= How to complete this task =
Nothing more is wanted than an exact repeat of the data below.

--------------------------------

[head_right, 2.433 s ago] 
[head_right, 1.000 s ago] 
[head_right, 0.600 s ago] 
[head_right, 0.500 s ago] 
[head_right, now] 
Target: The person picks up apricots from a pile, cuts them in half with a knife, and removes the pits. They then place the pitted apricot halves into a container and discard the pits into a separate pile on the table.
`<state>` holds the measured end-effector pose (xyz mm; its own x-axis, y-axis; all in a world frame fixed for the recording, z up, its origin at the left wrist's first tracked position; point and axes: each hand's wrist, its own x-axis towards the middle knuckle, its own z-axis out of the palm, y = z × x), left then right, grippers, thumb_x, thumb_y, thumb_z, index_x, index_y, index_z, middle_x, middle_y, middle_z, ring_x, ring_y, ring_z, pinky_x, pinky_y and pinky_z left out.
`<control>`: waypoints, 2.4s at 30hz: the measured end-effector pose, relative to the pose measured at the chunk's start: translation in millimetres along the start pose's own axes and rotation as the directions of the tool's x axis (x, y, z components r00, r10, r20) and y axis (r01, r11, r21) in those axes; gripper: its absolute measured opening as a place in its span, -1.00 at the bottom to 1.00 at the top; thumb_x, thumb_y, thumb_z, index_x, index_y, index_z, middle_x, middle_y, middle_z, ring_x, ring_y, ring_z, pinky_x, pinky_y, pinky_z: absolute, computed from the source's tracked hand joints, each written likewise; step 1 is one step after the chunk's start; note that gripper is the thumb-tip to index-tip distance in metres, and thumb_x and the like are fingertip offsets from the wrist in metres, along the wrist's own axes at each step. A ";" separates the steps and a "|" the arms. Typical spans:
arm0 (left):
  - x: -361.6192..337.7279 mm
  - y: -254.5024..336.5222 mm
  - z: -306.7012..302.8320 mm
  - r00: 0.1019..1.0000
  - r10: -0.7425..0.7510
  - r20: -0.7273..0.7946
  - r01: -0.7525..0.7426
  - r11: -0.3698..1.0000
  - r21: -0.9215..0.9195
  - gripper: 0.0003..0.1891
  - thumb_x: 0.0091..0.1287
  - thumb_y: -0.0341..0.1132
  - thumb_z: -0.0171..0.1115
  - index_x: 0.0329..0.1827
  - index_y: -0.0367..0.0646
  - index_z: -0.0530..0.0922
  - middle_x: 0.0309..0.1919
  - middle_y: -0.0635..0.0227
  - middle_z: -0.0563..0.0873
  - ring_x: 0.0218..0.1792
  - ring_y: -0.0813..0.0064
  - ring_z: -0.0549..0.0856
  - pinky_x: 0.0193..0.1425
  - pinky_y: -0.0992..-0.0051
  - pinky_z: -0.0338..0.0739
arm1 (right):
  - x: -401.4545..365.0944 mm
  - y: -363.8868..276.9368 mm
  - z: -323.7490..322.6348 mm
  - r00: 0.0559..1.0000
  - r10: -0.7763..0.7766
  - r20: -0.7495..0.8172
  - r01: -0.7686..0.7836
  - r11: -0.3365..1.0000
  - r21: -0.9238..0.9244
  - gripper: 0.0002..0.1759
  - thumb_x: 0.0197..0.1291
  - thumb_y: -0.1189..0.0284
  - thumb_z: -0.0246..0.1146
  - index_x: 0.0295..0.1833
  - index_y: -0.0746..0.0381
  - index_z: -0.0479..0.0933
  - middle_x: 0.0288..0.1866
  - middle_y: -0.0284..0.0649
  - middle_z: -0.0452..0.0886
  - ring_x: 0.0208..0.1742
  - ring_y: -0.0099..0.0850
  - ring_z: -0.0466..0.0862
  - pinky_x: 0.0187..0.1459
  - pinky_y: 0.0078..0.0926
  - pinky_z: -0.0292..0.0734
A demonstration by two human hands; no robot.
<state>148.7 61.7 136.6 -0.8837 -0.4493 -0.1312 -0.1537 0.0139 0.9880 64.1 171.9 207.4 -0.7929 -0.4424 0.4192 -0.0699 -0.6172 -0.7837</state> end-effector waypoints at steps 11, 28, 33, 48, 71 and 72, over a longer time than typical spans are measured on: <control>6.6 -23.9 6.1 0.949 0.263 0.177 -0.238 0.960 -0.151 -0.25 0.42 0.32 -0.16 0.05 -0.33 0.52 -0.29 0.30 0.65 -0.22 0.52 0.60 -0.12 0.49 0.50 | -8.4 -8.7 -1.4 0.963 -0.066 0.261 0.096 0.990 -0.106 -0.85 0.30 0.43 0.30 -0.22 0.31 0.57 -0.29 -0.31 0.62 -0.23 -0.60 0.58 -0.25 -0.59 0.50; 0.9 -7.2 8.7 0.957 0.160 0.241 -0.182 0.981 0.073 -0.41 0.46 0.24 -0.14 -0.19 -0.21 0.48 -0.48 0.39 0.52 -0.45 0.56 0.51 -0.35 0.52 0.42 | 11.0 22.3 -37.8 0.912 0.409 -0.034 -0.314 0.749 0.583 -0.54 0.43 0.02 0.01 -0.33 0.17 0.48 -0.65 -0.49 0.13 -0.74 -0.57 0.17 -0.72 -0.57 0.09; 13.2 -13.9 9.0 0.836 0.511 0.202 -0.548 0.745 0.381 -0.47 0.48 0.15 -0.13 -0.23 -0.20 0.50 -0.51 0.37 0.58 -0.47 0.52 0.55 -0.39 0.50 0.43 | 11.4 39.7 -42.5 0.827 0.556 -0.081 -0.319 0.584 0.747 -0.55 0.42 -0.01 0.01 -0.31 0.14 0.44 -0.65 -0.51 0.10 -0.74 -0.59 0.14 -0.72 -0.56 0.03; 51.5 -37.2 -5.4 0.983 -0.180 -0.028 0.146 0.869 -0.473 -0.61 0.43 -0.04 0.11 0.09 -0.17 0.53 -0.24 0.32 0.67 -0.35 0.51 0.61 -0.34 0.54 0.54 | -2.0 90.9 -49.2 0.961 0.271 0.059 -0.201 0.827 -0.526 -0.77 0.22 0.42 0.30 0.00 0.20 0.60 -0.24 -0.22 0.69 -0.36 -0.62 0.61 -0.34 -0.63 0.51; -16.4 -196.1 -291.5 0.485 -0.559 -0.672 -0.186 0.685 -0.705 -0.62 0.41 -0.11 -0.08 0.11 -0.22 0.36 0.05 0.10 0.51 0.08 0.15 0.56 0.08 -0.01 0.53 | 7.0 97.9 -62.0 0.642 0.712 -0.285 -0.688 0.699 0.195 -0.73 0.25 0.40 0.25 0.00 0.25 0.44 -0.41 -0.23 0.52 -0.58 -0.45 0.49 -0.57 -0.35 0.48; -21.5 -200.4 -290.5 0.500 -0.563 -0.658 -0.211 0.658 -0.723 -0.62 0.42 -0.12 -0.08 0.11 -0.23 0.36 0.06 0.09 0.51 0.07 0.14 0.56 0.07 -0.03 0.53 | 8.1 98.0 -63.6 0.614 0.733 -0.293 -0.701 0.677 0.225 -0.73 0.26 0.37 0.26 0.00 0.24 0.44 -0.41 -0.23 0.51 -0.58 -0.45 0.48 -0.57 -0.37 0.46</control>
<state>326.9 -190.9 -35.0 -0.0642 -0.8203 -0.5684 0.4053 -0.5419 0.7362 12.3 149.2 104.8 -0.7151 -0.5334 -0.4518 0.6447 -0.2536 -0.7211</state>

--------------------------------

= Final answer =
[head_right, 2.433 s ago] 
[head_right, 1.000 s ago] 
[head_right, 0.600 s ago] 
[head_right, 0.500 s ago] 
[head_right, now] 
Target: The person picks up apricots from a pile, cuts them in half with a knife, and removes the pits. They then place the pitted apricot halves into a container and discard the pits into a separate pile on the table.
`<state>` holds the measured end-effector pose (xyz mm; its own x-axis, y-axis; all in a world frame fixed for the recording, z up, its origin at the left wrist's first tracked position; point and axes: each hand's wrist, its own x-axis towards the middle knuckle, its own z-axis out of the palm, y = z × x), left then right, grippers, thumb_x, thumb_y, thumb_z, index_x, index_y, index_z, middle_x, middle_y, middle_z, ring_x, ring_y, ring_z, pinky_x, pinky_y and pinky_z left out.
`<control>`: waypoints, 2.4s at 30hz: the measured end-effector pose, relative to the pose measured at the chunk's start: translation in millimetres along the start pose's own axes and rotation as the directions of the tool's x axis (x, y, z components r00, r10, r20) and y axis (r01, r11, r21) in those axes; gripper: its absolute measured opening as a place in its span, -1.00 at the bottom to 1.00 at the top; thumb_x, thumb_y, thumb_z, index_x, index_y, index_z, middle_x, middle_y, middle_z, ring_x, ring_y, ring_z, pinky_x, pinky_y, pinky_z: absolute, computed from the source's tracked hand joints, each written likewise; step 1 is one step after the chunk's start; note that gripper is the thumb-tip to index-tip distance in metres, and thumb_x and the like are fingertip offsets from the wrist in metres, along the wrist's own axes at each step. A ";" separates the steps and a "|" the arms. Typical spans:
arm0 (left):
  - x: -361.6192..337.7279 mm
  - y: -254.5024..336.5222 mm
  - z: -306.7012..302.8320 mm
  - r00: 0.1019..1.0000
  - r10: -0.7425..0.7510
  - r20: -0.7273..0.7946
  - r01: -0.7525..0.7426
  - r11: -0.3698..1.0000
  - r21: -0.9215..0.9195
  - gripper: 0.0003..0.1891
  - thumb_x: 0.0091..0.1287
  - thumb_y: -0.0341..0.1132
  - thumb_z: -0.0171..0.1115
  - index_x: 0.0329..0.1827
  - index_y: -0.0367..0.0646
  - index_z: -0.0530..0.0922
  - middle_x: 0.0309..0.1919
  - middle_y: -0.0635..0.0227
  - middle_z: -0.0563..0.0873
  - ring_x: 0.0218..0.1792
  - ring_y: -0.0813..0.0064
  - ring_z: -0.0549..0.0856
  - pinky_x: 0.0193..0.1425
  - pinky_y: -0.0992..-0.0051
  - pinky_z: -0.0338..0.0739
arm1 (right):
  - x: -401.4545..365.0944 mm
  - y: -363.8868..276.9368 mm
  - z: -323.7490..322.6348 mm
  - r00: 0.0559..1.0000
  - r10: -0.7763..0.7766
  - r20: -0.7495..0.8172
  - r01: -0.7686..0.7836
  - r11: -0.3365..1.0000
  - r21: -0.9238..0.9244
  - gripper: 0.0002..0.1759
  - thumb_x: 0.0197..0.1291
  - thumb_y: -0.1189..0.0284
  - thumb_z: -0.0246..0.1146
  - index_x: 0.0295..0.1833
  - index_y: -0.0746..0.0381
  - index_z: -0.0479..0.0933
  - middle_x: 0.0288..0.1866
  - middle_y: -0.0284..0.0649
  - middle_z: -0.0452..0.0886
  - ring_x: 0.0208..0.1742
  - ring_y: -0.0099..0.0850
  - ring_z: -0.0466..0.0862
  - pinky_x: 0.0187..0.1459
  - pinky_y: 0.0078..0.0926
  - pinky_z: -0.0292..0.0734
A demonstration by two human hands; no robot.
<state>148.7 61.7 136.6 -0.8837 -0.4493 -0.1312 -0.1537 0.0139 0.9880 64.1 171.9 207.4 -0.7929 -0.4424 0.4192 -0.0699 -0.6172 -0.7837</state> end-effector waypoints at steps 11, 28, 33, 48, 71 and 72, over a longer time than typical spans are measured on: <control>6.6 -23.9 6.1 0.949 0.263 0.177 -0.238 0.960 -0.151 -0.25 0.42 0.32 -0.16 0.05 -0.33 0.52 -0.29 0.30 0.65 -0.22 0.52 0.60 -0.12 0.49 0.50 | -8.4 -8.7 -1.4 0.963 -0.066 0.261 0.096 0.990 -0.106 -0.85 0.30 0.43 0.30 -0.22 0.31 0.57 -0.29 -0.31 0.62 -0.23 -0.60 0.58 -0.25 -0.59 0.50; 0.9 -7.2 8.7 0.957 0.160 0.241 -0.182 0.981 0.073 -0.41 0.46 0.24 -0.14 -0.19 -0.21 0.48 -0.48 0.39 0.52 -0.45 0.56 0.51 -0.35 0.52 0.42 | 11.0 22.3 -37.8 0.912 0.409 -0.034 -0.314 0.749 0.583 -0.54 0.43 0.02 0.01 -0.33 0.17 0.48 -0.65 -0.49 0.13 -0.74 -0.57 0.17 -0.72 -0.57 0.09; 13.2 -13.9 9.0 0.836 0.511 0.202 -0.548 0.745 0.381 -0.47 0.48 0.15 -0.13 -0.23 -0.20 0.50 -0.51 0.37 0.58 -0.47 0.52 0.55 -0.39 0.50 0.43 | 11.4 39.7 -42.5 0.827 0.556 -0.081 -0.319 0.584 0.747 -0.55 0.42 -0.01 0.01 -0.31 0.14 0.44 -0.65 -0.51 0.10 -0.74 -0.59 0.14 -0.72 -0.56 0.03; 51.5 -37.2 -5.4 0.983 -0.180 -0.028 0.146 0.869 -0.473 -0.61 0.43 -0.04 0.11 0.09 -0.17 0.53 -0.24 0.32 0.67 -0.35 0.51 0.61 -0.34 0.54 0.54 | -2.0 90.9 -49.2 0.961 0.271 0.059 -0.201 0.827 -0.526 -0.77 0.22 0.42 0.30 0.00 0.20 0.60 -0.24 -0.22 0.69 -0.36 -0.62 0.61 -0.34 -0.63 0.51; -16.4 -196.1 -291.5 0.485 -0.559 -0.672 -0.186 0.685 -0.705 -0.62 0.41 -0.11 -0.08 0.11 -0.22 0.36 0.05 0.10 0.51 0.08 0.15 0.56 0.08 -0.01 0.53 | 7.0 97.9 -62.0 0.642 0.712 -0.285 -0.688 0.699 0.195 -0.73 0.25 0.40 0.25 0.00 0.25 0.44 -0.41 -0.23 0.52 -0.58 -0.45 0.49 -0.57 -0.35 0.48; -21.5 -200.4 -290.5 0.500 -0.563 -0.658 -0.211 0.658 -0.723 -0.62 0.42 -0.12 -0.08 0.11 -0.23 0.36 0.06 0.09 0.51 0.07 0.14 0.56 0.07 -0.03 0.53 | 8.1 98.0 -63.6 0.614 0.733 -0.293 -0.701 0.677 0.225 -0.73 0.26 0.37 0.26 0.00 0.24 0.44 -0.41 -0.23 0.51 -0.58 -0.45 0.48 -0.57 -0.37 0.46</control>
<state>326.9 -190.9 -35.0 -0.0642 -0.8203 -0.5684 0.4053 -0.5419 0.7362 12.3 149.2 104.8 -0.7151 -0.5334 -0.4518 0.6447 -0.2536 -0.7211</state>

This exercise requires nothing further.